第62話 農業コロニー
ヴァルプルギス・ナイト・マーケットが持つ農業コロニーは巨大で外から見ても小さな町規模はありそうにミオンには見えた。
厳重なゲートを潜り抜けて、保管倉庫前に車両は停車する。
「凄く大きな施設ですね」
「旧時代、この建物は農業と畜産を研究および実験する施設だったようで、白骨化した際に遺跡を買い取って、リビルドしたんです」
見上げるように施設を見ていたミオンはヤポンスキーに施設の感想を述べる。
倉庫のシャッターが開くと、搬入用のフォークリフトやライドメタルが荷物を運び入れていく。
「ゴールデン・バックの皆さんお疲れさまでした。今晩は細やかながら皆さんの歓迎会を催したいと思っております。皆様には部屋を用意させていただきました。なにぶん農作業がメインの施設なので相部屋になってしまいます。ご不便おかけし申し訳ございませんが、ご協力お願いします」
ゴールデン・バックの輸送護衛部隊全員が施設に到着して点呼を終えると、ヤポンスキーが今日は解散と宣言する。
「当施設内を出歩かれる場合、青いライン以外のエリアには足を踏み入れないでください。もし規則を破った場合、産業スパイとして当社企業法に沿った処罰を実行します」
ヤポンスキーはそう言うと、施設を警備する武装警備員たちを見回す。
『全員オートプロテクター装着の上、光学及びプラズマ兵器を所持しております』
ミオンが武装警備兵に視線を向けるとナビィが装備を説明してくれる。
オートプロテクターはマーケットモールで見たソルジャータイプ。銃にはコードが付いており警備兵の腰にあるコンデンサのような物に接続されている。
「堅苦しい挨拶はここまでとして、皆さんお疲れさまでした。ささやかながらウェルカムドリンク用意させていただきました」
「え、マジ? これ無汚染果物のフレッシュジュースじゃん!!」
カートワゴンで運ばれてきたドリンクを見て、アリスが驚いたような声を出す。
アリスの声を聞いて護衛メンバーたちはざわつく。たった一杯で結構な額が飛ぶジュースが提供されたのだから。

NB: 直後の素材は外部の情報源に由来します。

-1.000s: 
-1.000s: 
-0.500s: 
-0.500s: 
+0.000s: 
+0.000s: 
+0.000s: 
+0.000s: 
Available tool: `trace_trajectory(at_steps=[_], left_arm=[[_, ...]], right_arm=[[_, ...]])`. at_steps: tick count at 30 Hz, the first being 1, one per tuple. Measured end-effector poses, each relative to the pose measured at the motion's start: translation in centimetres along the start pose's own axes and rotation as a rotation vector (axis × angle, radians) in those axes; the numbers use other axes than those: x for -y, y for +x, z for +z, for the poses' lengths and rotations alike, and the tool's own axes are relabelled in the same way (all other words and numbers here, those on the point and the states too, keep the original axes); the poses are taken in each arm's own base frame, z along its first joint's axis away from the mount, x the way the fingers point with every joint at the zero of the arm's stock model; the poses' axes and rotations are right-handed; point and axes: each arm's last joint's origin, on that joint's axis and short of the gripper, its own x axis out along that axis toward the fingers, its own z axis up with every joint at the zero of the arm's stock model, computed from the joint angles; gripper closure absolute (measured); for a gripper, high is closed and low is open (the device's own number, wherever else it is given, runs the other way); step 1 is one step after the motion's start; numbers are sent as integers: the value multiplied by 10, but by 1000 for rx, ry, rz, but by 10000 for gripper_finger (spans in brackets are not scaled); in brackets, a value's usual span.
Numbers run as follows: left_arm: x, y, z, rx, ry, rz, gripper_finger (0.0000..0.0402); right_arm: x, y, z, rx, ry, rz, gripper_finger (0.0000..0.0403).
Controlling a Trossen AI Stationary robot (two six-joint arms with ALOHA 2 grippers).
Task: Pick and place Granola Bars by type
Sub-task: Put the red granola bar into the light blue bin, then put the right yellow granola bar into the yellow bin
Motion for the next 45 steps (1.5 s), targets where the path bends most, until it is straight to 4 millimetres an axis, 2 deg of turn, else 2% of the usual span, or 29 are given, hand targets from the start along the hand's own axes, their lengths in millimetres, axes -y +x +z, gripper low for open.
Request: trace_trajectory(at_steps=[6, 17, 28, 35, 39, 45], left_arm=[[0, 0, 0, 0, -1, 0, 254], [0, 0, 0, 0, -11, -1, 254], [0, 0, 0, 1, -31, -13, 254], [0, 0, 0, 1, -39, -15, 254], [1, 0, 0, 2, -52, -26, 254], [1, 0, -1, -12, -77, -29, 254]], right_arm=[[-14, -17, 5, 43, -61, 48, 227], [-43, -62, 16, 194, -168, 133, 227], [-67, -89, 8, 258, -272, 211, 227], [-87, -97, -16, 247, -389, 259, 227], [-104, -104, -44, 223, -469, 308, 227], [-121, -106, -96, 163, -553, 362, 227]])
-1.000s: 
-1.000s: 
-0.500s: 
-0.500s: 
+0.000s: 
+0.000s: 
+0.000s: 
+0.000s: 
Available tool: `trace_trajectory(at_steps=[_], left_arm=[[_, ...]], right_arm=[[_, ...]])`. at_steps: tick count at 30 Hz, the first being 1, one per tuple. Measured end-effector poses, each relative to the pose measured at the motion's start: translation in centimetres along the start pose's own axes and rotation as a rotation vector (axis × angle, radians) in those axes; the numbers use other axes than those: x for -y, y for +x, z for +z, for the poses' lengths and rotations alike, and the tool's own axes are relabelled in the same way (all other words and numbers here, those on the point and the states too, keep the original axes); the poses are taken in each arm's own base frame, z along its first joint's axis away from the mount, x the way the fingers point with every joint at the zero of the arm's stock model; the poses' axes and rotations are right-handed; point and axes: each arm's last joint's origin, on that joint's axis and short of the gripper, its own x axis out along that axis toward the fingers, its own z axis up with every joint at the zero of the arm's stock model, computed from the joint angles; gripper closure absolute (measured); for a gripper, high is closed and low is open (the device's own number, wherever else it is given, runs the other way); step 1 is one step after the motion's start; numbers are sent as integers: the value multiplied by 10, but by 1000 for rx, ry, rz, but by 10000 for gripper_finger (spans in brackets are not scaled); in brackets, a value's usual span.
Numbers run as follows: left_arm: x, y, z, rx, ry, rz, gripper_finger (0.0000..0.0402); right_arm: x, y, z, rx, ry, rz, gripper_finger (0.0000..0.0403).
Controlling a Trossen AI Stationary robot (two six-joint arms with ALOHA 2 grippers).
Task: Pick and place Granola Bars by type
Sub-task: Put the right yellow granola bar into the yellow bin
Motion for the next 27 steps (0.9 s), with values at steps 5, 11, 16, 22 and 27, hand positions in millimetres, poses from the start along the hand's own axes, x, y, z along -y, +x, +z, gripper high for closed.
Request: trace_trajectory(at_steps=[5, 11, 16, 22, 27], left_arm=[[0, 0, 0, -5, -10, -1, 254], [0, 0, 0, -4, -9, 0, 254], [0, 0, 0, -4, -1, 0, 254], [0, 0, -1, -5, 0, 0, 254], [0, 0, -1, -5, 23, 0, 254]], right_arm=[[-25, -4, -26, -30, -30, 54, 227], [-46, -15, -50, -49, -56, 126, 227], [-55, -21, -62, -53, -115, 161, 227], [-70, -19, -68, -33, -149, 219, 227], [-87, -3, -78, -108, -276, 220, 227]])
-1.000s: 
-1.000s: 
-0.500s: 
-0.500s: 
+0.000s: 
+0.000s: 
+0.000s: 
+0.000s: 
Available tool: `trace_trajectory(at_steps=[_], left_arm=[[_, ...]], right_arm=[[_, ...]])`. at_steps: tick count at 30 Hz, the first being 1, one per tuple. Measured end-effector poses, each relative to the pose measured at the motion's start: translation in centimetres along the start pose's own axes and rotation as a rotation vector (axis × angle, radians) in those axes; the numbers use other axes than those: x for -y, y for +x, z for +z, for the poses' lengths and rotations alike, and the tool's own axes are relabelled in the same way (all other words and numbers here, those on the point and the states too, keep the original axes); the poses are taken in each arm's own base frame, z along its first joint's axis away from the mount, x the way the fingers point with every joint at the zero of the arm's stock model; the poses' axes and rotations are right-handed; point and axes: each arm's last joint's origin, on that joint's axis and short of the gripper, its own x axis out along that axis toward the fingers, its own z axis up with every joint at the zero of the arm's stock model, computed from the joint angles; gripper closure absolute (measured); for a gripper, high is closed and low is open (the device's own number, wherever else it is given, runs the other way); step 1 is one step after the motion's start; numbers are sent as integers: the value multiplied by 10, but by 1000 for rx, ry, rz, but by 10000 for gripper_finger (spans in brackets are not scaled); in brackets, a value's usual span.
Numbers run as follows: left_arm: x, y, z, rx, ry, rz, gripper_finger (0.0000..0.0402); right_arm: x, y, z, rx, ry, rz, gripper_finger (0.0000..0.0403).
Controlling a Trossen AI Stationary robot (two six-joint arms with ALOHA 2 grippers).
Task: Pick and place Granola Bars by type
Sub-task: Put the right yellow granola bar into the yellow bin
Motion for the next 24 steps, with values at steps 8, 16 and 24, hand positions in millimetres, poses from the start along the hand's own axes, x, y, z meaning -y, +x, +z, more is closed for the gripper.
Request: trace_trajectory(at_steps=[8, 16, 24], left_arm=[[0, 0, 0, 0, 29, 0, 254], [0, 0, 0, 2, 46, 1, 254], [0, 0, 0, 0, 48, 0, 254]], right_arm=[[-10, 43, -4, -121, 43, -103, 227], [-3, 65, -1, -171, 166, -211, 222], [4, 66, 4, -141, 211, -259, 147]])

「おや、ご存知でしたか。もちろん料金を請求するなんてケチなことはしません。宣伝とユーザーの声を生産者達に直接伝えたいだけですから」
ヤポンスキーはゴールデン・バックのメンバーが躊躇しているのを見て苦笑を浮かべながら料金は取らないと伝えると、恐る恐ると言った感じでミオン含むゴールデン・バックのメンバーたちがコップに手を伸ばす。
「おいしい……」
「これが無汚染の味」
「これ一杯で雪堀三日分……毎日気軽に飲めるようになりたいなあ」
最後の一滴まで残さないように飲み干す者、じっくり味わうように一口一口喉を鳴らして飲む者、飲みほした後も呆然とコップを見つめている物など三者三様の姿を見せていた。